Friday, July 28, 2017

TEXPERS Advises Galveston on Pension Fund Dynamics

TEXPERS' executive director, Max Patterson, urges the city of Galveston to guard itself against the pitfalls of moving to 401(k)-styled defined contribution plans for its public employees, police officers and firefighters. Patterson wrote a July 25 op-ed for The Daily News of Galveston County. 

Click here to read Patterson's editorial. If you don't have a subscription to the newspaper's site, 
the full article as originally submitted is posted below. 



Raise the Foundations of Galveston's Pension Funds

By Max Patterson

"Stay in school. Finish your degree. Don't get distracted." It's hard to argue against these words of wisdom. Tried and true, they offer solid guideposts to success in life.

The cities which contribute to their pension funds for police, firefighters and city workers have similar words of wisdom to guide them: "Fund the full contribution required to maintain a healthy retirement plan. Work with your pension fund board closely. Don't disrupt your pension systems' ability to make long-term investments."

We know principles these work well. Most of the 93 pension systems monitored by a state monitoring agency have used these to thrive since the great financial meltdown of 2008-09. They have, in the aggregate, shortened the time it would take to pay off all current and future retirement obligations to their employees. 

Not all cities have recovered in equal fashion. Unforeseen problems can arise. In Dallas, outsized investments in real estate couldn't mature as expected. In Houston, adjustments to unsustainable benefits promised in the stock market heydays before 2001 were made. Those cities worked on solutions to those challenges in the last regular legislative session.

Galveston's pension funds have faced down a double whammy. In 2008, Hurricane Ike struck, requiring the city to lay off police, firefighters and municipal workers while retaining the obligations to their retirements. Pension fund health can suffer when the contributions for younger employees aren't available as assets for longer-term investing. At the same time, pension fund assets across the United States were suffering hard knocks from the stock market.

These blows might have spelled absolute disaster for Galveston's pension funds. It did not. Texas pension funds are durable - they are structured well to weather storms. Galveston's pension funds have shown steady improvements in the last six critical years of adjustment, just like most other Texas pension systems. The Galveston Employees' Retirement Fund now has one of the most cherished positions in the state, below the 15-year mark for amortization period, a measure similar to the estimated payoff for your home mortgage. Galveston's pension systems for firefighters and police also have shown slow but steady progress given the setbacks.

Now is not the time for Galveston to become impatient or to defer payments to its pension funds. We know that surefire disaster occurs when a city shortchanges its annual required contribution. The ARC is the number actuaries derive after they number-crunch every single factor to determine the lowest contribution for the city to pay for workers' employment.

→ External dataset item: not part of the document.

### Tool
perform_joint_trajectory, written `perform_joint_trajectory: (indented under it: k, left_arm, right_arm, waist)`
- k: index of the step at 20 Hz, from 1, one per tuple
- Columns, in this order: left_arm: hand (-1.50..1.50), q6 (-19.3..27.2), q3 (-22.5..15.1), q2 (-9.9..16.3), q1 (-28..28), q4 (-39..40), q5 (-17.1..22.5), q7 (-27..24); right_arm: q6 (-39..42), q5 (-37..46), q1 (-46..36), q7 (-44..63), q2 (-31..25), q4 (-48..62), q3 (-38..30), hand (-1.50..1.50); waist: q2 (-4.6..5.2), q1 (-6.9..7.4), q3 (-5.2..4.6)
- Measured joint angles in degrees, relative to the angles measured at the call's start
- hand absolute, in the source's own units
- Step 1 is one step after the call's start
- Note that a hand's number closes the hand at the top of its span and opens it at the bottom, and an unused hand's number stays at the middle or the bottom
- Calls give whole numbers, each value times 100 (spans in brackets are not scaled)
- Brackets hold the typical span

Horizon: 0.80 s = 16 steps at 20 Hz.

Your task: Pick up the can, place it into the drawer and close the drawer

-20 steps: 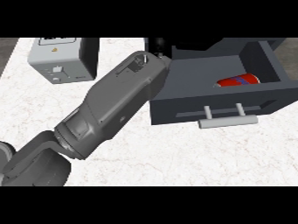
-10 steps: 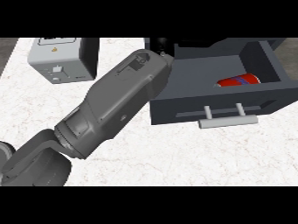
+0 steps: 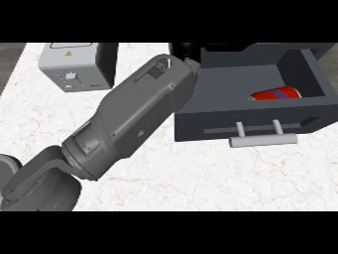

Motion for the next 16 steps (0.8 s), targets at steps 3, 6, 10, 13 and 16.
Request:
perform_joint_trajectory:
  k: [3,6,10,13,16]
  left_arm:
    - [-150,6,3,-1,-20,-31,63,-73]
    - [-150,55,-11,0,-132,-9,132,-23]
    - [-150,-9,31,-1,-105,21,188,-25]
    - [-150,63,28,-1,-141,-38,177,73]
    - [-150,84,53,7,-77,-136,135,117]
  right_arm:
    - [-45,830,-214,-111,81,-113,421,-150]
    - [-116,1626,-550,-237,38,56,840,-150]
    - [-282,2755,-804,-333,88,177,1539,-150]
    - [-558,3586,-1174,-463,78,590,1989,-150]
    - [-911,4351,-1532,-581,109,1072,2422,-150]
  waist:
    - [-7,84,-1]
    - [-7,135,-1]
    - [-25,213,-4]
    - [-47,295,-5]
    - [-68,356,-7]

Having an actuarially sound pension fund attracts good people to serve in tough, thankless jobs. A solid retirement plan with modest but adequate benefits also helps retain a workforce. There is a competitive market for well-trained police, firefighters and municipal employees. Other Texas cities and towns would love to have your city's staff. They promote their retirement plans to your employees. Don't think for a second that Galveston can move away from defined benefit plans and not suffer. That's not the experience of any city or town which disrupted its retirement plans.

As Galveston continues its economic juggernaut and moves forward on its remarkable recovery after Hurricane Ike, the city should do what it has historically done. It should look at the likelihood of future storms and raise foundations. Fund your pension systems appropriately. Don't set them on course to go underwater.

Patterson is executive director of the Texas Association of Public Employee Retirement Systems and previously served as the appointed city treasurer for three city pension plans in Houston's Finance & Administration Department in 1990-96.